**Exercise instructions**
Write out the listing below in full and exactly, leaving out every picture.

**Data section**
****
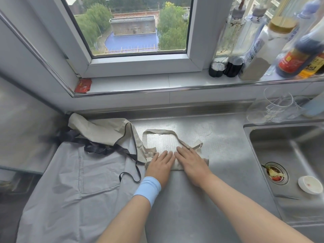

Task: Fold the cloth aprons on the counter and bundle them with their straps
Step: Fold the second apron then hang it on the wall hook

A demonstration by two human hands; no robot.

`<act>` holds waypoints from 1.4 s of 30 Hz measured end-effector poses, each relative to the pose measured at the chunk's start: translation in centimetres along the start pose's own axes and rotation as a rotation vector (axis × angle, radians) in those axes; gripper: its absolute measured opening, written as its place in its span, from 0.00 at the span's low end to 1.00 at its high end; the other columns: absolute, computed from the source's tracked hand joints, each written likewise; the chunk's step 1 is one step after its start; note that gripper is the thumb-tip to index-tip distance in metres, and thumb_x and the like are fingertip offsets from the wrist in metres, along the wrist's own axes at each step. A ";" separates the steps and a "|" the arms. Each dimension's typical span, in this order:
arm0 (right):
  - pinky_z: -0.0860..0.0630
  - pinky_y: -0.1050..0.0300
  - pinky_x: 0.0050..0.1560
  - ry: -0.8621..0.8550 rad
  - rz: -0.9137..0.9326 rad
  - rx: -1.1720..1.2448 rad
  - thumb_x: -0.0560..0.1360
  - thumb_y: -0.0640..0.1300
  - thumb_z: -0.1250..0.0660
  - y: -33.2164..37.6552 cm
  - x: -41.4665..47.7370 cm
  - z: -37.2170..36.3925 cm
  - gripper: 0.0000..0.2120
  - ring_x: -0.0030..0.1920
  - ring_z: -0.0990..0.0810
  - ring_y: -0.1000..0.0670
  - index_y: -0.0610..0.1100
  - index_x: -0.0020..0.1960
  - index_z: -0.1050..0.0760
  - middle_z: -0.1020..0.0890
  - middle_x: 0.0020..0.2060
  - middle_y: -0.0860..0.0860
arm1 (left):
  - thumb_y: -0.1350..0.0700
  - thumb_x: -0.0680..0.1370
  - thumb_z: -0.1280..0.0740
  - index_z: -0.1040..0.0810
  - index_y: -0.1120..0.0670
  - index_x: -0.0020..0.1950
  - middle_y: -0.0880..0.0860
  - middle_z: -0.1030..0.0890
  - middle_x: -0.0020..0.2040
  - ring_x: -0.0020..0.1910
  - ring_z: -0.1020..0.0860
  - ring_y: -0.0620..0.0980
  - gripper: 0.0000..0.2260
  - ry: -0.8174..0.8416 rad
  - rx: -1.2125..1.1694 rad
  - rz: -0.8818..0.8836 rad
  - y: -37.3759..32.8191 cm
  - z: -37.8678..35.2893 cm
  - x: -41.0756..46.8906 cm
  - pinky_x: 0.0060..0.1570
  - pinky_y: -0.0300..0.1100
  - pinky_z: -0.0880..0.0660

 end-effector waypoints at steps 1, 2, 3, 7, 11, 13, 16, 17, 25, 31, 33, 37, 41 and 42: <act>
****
**Result of the task**
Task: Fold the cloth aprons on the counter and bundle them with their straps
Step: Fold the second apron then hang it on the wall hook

A demonstration by two human hands; no robot.

`<act>` holds waypoints from 1.4 s of 30 Hz measured end-effector poses, each relative to the pose measured at the chunk's start: translation in centimetres along the start pose's own axes and rotation as a rotation vector (axis × angle, radians) in those axes; gripper: its absolute measured opening, written as its place in its span, from 0.00 at the span's low end to 1.00 at its high end; the other columns: absolute, computed from the source's tracked hand joints, each written likewise; the chunk's step 1 is one step after its start; note that gripper is the thumb-tip to index-tip distance in metres, and thumb_x and the like are fingertip offsets from the wrist in metres, along the wrist's own axes at each step. A ";" separates the steps and a "|" the arms. Each dimension's typical span, in this order:
arm0 (right):
  - pinky_z: -0.0860..0.0630
  - pinky_y: -0.1050..0.0300
  - pinky_x: 0.0050..0.1560
  - ry: -0.8621..0.8550 rad
  - rz: -0.9137..0.9326 rad
  - rx: -1.1720..1.2448 rad
  - thumb_x: -0.0560..0.1360
  - thumb_y: -0.0640..0.1300
  - thumb_z: -0.1250..0.0660
  - y: -33.2164..37.6552 cm
  - x: -41.4665..47.7370 cm
  - z: -37.2170..36.3925 cm
  - gripper: 0.0000..0.2120
  - ring_x: -0.0030..0.1920
  - ring_z: -0.0990..0.0810
  - ring_y: -0.1000..0.0670
  - index_y: -0.0610..0.1100
  - index_x: -0.0020..0.1960
  - index_z: -0.1050..0.0760
  - middle_z: -0.1020..0.0890
  - middle_x: 0.0020..0.2060
  - middle_y: -0.0860..0.0860
arm1 (left):
  - thumb_y: -0.1350..0.0700
  - thumb_x: -0.0680..0.1370
  - thumb_z: -0.1280..0.0740
  - index_z: -0.1040..0.0810
  - index_y: -0.1120..0.0670
  - index_x: -0.0020..0.1950
  - middle_y: -0.0880..0.0860
  - middle_z: -0.1030..0.0890
  - middle_x: -0.0020..0.2040
  - ring_x: -0.0020..0.1910
  - ring_z: -0.1020..0.0860
  - ring_y: -0.0620..0.0980
  - gripper: 0.0000..0.2260
  - ry: -0.8174..0.8416 rad
  - rx: -1.2125..1.1694 rad
  - rz: -0.8818..0.8836 rad
  - y: -37.3759..32.8191 cm
  - z: -37.8678..35.2893 cm
  - x: -41.0756..46.8906 cm
  - pinky_x: 0.0060..0.1570
  - pinky_y: -0.0300..0.1100
  - pinky_z: -0.0880..0.0660

 end-effector waypoints at steps 1, 2, 3, 7, 11, 13, 16, 17, 25, 31, 33, 37, 41 and 42: <act>

Nothing more is required for this exercise.